Ce que je chasse activement

Je tente au possible de chasser ce qui est lié au privilège de la parole : l'occupation du temps et de l'espace de pensée des personnes qui écoutent.

Je cherche à ne plus donner mon avis sans invitation :

Je cherche à éviter de basculer dans une posture d'aide sans y être invité. Dit autrement, je cherche à éviter d'infliger de l'aide. J'aime cette revendication à demander de l'aide, dans l'épisode Vieilles, et alors ? d'un podcast à soi (ça se situe à 9 minutes 47 secondes).

Éventuellement, j'essaie de proposer un début d'aide/piste — ou je dis ce que ça m'évoque. Je demande si la personne y a pensé ou en a connaissance. "J'essaie" car je n'y arrive pas encore tout à fait. Je m'efforce de dégonfler l'injonction, de réduire l'enjeu, de rendre le "non" ou l'évitement possible et sans gêne. Dit aurement, je tente de semer une graine plutôt que de pousser une idée. (des fois j'ai très envie que mon idée soit celle qui soit reconnue et adoptée)

Quand est-ce qu'une personne use d'un privilège de parole ? Quand elle dit "je voudrais juste ajouter…", "rapidement 2-3 points", "j'en profite pour dire que…", etc.

Shoe Horse bridge, Walthamstow marshes (Londres, Royaume-Uni)

Des trucs où je ne me sens pas au niveau

Je me sens pas encore capable de reformuler comme j'aimerais.

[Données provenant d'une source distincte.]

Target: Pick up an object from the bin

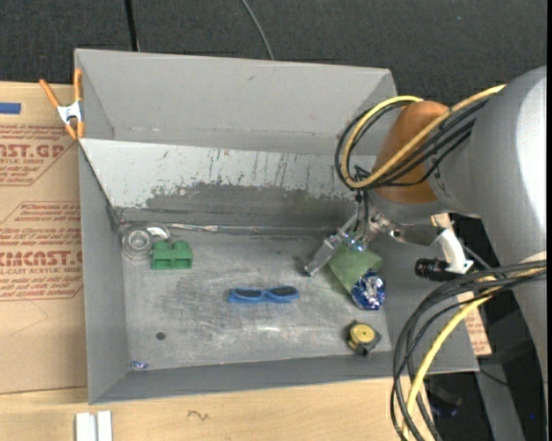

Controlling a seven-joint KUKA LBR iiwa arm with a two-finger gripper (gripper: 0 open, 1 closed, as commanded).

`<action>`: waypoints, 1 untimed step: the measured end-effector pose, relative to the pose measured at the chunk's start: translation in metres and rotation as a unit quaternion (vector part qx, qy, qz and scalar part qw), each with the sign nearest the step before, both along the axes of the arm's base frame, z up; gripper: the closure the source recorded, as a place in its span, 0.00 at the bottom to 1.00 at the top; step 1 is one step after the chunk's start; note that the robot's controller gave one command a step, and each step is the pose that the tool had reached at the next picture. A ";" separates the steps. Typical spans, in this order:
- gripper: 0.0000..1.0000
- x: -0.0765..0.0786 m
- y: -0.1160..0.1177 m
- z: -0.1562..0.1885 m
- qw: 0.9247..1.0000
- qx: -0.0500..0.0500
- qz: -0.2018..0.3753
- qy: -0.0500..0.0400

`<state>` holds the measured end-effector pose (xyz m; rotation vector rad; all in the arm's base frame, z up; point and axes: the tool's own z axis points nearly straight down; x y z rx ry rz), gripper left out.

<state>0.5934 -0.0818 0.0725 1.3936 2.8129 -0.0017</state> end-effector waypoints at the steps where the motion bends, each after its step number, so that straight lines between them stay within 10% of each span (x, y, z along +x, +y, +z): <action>1: 1.00 0.001 0.002 0.002 1.000 0.001 0.001 -0.001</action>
Offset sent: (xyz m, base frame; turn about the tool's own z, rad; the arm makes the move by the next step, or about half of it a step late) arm 0.0000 0.0000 0.0000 0.0000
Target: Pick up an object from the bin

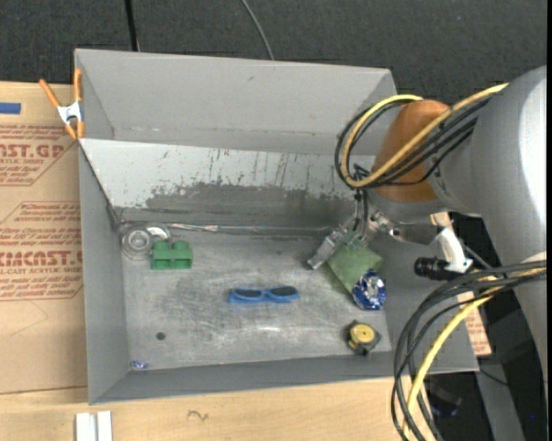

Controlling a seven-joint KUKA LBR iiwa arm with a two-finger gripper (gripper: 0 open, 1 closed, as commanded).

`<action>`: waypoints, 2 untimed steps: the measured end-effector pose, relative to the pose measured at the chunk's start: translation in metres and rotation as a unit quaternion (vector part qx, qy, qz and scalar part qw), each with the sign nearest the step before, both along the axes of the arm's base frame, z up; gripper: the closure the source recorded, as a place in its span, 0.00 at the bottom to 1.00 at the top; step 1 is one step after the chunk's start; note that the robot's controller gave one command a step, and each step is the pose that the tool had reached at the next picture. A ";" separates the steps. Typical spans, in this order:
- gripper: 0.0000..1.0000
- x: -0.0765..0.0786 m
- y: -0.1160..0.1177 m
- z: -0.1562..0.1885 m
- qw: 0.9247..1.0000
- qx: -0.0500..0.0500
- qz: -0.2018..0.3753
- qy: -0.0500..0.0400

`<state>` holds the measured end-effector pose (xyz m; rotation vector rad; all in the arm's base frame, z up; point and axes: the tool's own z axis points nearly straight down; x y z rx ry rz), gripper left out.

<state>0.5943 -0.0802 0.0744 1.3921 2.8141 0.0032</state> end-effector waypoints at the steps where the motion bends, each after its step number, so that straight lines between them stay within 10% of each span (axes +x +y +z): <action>1: 1.00 0.001 0.001 0.039 1.000 -0.001 0.001 -0.001; 2: 1.00 0.002 0.001 0.070 1.000 -0.001 0.001 0.000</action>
Offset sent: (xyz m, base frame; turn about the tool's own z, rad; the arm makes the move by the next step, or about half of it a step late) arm -0.0001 0.0001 0.0366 0.0000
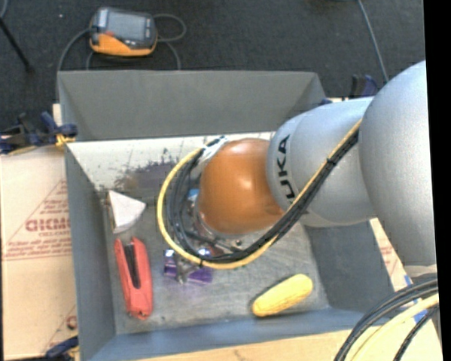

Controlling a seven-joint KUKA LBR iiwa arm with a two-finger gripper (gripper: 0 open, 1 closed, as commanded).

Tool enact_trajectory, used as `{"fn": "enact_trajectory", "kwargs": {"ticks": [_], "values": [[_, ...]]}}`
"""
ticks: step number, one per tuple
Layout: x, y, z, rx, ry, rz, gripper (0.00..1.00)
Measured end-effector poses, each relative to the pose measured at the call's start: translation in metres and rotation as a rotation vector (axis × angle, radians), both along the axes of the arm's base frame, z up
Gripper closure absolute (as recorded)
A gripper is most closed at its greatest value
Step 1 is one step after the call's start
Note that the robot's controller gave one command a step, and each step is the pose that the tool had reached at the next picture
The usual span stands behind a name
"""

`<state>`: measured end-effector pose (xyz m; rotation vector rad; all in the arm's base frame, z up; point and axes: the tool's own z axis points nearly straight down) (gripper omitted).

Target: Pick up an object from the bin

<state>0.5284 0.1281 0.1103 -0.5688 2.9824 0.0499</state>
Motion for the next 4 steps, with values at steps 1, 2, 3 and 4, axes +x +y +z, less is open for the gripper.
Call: {"fn": "enact_trajectory", "kwargs": {"ticks": [1,2,3,4], "values": [[0.0000,0.0000,0.0000,0.000,0.000,0.000,1.00],[0.0000,0.0000,0.0000,0.000,0.000,0.000,1.00],[0.0000,0.0000,0.0000,0.000,0.000,-0.001,1.00],[0.0000,0.0001,0.0000,0.000,0.000,-0.002,1.00]]}}
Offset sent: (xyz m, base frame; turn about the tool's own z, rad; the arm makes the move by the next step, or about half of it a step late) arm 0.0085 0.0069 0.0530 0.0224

Mon besoin de comprendre prend encore le pas sur celui "d'être avec". J'ai besoin de temps avant de reformuler ; souvent j'ai l'impression d'avoir compris mais ma réponse ne reflète pas cette compréhension. Mon besoin de compréhension se transforme en enjeu qui laisse de côté le ressenti de la personne en face.

Je me laisse "envahir" par certaines émotions, qui prennent le pas sur l'écoute pure. Les symptômes : je me sens agité, je me sens obligé de répondre, les émotions parlent pour moi, elles me dérangent (comme si quelqu'un·e parlait dans mes oreilles. En les réfrénant, j'entre en panic mode, la discussion est accaparée par ma résistance face à mon propre état émotionnel.

Et la suite ?

Je me rends compte que pour m'entraîner, je cherche à tirer parti des situations où la parole est privilégiée. Je tente soit de me mettre en posture d'écoute au maximum (des fois je ne parle pas volontairement, je ne rebondis sur rien pour voir ce que ça provoque) soit de créer un environnement ou la parole est partagée équitablement.

C'est un chemin dont le sillon varie tous les jours, où je sens qu'il y a de belles découvertes qui ont un effet bénéfique, adoucissant, convivial à l'échelle d'un groupe d'individus.

Je pense que j'aimerais essayer une retraite silencieuse, de quelques heures à quelques jours. Comme ça, pour voir ce que ça me fait, ce que je trouve en moi, ce que ça ouvre en terme d'interactions humaines.